▶ How to complete this task
Retype the entries. Match them exactly.

▶ Source data

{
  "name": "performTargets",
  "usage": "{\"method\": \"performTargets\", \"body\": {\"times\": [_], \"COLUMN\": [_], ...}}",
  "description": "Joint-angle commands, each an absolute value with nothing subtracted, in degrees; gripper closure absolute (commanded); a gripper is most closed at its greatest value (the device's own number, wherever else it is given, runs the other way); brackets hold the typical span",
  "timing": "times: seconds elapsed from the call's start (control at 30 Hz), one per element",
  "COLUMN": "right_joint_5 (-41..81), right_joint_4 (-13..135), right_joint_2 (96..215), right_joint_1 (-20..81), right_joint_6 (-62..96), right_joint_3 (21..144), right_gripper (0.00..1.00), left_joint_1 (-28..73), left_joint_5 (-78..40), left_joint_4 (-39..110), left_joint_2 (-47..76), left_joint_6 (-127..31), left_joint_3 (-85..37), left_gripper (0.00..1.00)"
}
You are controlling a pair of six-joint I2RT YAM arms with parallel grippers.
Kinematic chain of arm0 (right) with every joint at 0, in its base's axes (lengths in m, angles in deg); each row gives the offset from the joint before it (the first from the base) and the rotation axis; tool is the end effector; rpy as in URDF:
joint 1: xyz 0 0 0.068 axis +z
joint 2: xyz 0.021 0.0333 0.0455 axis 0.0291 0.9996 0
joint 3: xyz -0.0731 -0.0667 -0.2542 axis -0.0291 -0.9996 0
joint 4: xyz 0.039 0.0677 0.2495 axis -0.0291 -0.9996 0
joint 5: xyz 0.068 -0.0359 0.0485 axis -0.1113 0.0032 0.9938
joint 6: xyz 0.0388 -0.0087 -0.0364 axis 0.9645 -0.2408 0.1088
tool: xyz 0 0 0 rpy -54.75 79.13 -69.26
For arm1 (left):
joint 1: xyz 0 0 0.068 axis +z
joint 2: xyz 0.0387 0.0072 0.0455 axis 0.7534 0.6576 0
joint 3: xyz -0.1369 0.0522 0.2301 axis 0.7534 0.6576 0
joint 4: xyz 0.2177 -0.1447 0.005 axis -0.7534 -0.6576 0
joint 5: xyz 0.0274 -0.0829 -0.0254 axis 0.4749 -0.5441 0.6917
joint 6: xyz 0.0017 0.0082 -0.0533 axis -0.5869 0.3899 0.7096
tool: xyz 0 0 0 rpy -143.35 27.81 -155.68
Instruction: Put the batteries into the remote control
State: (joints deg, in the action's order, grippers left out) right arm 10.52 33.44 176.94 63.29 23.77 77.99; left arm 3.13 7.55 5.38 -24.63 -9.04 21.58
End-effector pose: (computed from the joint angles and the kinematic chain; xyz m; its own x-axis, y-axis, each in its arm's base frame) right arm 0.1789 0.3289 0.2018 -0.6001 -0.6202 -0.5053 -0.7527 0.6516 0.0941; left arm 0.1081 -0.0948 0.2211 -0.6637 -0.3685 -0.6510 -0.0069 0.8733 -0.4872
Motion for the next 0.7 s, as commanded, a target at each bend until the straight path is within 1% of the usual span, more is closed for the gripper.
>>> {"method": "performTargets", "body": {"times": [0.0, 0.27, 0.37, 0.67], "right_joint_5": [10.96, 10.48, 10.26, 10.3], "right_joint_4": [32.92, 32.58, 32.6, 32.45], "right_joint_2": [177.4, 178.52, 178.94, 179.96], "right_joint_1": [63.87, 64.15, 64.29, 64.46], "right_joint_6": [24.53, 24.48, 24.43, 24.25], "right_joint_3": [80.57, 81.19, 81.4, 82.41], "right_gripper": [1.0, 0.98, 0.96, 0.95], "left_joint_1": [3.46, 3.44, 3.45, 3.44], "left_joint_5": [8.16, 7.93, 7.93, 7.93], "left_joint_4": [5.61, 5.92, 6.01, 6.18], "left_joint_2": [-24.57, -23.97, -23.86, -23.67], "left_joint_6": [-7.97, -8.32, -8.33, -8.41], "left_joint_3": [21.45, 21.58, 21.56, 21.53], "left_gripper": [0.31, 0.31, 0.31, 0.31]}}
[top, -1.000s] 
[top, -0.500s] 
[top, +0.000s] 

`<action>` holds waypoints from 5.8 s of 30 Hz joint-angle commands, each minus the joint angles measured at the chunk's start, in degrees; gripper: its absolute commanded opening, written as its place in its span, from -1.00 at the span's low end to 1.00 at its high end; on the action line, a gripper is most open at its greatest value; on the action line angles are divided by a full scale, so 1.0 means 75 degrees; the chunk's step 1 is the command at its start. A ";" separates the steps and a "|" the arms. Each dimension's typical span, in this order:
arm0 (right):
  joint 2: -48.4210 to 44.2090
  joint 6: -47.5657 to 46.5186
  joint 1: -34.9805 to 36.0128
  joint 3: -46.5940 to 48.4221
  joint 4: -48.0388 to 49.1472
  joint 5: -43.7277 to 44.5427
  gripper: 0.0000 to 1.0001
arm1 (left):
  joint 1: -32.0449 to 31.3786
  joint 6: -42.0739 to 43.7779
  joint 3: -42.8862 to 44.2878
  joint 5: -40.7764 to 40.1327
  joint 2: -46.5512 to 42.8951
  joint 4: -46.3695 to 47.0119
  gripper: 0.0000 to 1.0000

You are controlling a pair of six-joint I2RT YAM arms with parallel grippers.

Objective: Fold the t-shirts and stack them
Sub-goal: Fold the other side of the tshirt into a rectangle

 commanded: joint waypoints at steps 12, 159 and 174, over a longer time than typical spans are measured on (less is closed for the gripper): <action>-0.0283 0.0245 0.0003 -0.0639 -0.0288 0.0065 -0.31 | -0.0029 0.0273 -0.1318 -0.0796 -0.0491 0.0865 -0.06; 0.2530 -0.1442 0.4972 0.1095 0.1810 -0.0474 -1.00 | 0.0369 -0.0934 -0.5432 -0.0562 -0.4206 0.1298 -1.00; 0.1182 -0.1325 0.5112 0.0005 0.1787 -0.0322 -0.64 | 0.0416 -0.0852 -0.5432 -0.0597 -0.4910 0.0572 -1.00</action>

▶ Response
{
  "name": "performTargets",
  "usage": "{\"method\": \"performTargets\", \"body\": {\"times\": [_], \"COLUMN\": [_], ...}}",
  "description": "Joint-angle commands, each an absolute value with nothing subtracted, in degrees; gripper closure absolute (commanded); a gripper is most closed at its greatest value (the device's own number, wherever else it is given, runs the other way); brackets hold the typical span",
  "timing": "times: seconds elapsed from the call's start (control at 30 Hz), one per element",
  "COLUMN": "right_joint_5 (-41..81), right_joint_4 (-13..135), right_joint_2 (96..215), right_joint_1 (-20..81), right_joint_6 (-62..96), right_joint_3 (21..144), right_gripper (0.00..1.00), left_joint_1 (-28..73), left_joint_5 (-78..40), left_joint_4 (-39..110), left_joint_2 (-47..76), left_joint_6 (-127..31), left_joint_3 (-85..37), left_gripper (0.00..1.00)"
}
You are controlling a pair of six-joint I2RT YAM arms with parallel grippers.
Kinematic chain of arm0 (right) with every joint at 0, in its base's axes (lengths in m, angles in deg); each row gives the offset from the joint before it (the first from the base) and the rotation axis; tool is the end effector; rpy as in URDF:
joint 1: xyz 0 0 0.068 axis +z
joint 2: xyz 0.021 0.0333 0.0455 axis 0.0291 0.9996 0
joint 3: xyz -0.0731 -0.0667 -0.2542 axis -0.0291 -0.9996 0
joint 4: xyz 0.039 0.0677 0.2495 axis -0.0291 -0.9996 0
joint 5: xyz 0.068 -0.0359 0.0485 axis -0.1113 0.0032 0.9938
joint 6: xyz 0.0388 -0.0087 -0.0364 axis 0.9645 -0.2408 0.1088
tool: xyz 0 0 0 rpy -54.75 79.13 -69.26
For arm1 (left):
joint 1: xyz 0 0 0.068 axis +z
joint 2: xyz 0.0387 0.0072 0.0455 axis 0.7534 0.6576 0
joint 3: xyz -0.1369 0.0522 0.2301 axis 0.7534 0.6576 0
joint 4: xyz 0.2177 -0.1447 0.005 axis -0.7534 -0.6576 0
joint 5: xyz 0.0274 -0.0829 -0.0254 axis 0.4749 -0.5441 0.6917
joint 6: xyz 0.0017 0.0082 -0.0533 axis -0.5869 0.3899 0.7096
tool: xyz 0 0 0 rpy -143.35 27.81 -155.68
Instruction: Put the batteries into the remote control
State: (joints deg, in the action's order, grippers left out) right arm 10.52 33.44 176.94 63.29 23.77 77.99; left arm 3.13 7.55 5.38 -24.63 -9.04 21.58
End-effector pose: (computed from the joint angles and the kinematic chain; xyz m; its own x-axis, y-axis, each in its arm's base frame) right arm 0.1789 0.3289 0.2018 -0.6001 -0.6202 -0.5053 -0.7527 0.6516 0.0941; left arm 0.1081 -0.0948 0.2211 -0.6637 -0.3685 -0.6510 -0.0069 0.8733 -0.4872
Motion for the next 0.7 s, as commanded, a target at each bend until the straight path is within 1% of the usual span, more is closed for the gripper.
>>> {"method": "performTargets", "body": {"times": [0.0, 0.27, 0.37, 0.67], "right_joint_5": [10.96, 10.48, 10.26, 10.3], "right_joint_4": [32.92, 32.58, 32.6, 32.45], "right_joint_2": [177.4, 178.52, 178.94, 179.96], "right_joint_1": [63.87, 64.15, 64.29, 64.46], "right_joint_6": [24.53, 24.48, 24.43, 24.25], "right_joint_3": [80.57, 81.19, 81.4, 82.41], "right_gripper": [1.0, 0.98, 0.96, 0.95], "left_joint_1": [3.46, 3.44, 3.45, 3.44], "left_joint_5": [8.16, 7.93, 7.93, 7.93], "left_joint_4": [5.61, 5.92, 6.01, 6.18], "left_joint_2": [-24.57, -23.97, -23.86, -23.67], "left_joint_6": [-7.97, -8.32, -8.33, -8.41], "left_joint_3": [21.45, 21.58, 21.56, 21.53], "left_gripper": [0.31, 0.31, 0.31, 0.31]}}
[top, -1.000s] 
[top, -0.500s] 
[top, +0.000s] 

`<action>` holds waypoints from 5.8 s of 30 Hz joint-angle commands, each minus the joint angles measured at the chunk's start, in degrees; gripper: its absolute commanded opening, written as its place in its span, from -1.00 at the span's low end to 1.00 at its high end; on the action line, a gripper is most open at its greatest value; on the action line angles are divided by a full scale, so 1.0 means 75 degrees; the chunk's step 1 is the command at its start. A ";" separates the steps and a "|" the arms. Each dimension's typical span, in this order:
arm0 (right):
  joint 2: -48.4210 to 44.2090
  joint 6: -47.5657 to 46.5186
  joint 1: -34.9805 to 36.0128
  joint 3: -46.5940 to 48.4221
  joint 4: -48.0388 to 49.1472
  joint 5: -43.7277 to 44.5427
  gripper: 0.0000 to 1.0001
arm1 (left):
  joint 1: -32.0449 to 31.3786
  joint 6: -42.0739 to 43.7779
  joint 3: -42.8862 to 44.2878
  joint 5: -40.7764 to 40.1327
  joint 2: -46.5512 to 42.8951
  joint 4: -46.3695 to 47.0119
  gripper: 0.0000 to 1.0000

You are controlling a pair of six-joint I2RT YAM arms with parallel grippers.

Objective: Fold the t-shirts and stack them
Sub-goal: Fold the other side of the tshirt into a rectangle

 commanded: joint waypoints at steps 12, 159 and 174, over a longer time than typical spans are measured on (less is closed for the gripper): <action>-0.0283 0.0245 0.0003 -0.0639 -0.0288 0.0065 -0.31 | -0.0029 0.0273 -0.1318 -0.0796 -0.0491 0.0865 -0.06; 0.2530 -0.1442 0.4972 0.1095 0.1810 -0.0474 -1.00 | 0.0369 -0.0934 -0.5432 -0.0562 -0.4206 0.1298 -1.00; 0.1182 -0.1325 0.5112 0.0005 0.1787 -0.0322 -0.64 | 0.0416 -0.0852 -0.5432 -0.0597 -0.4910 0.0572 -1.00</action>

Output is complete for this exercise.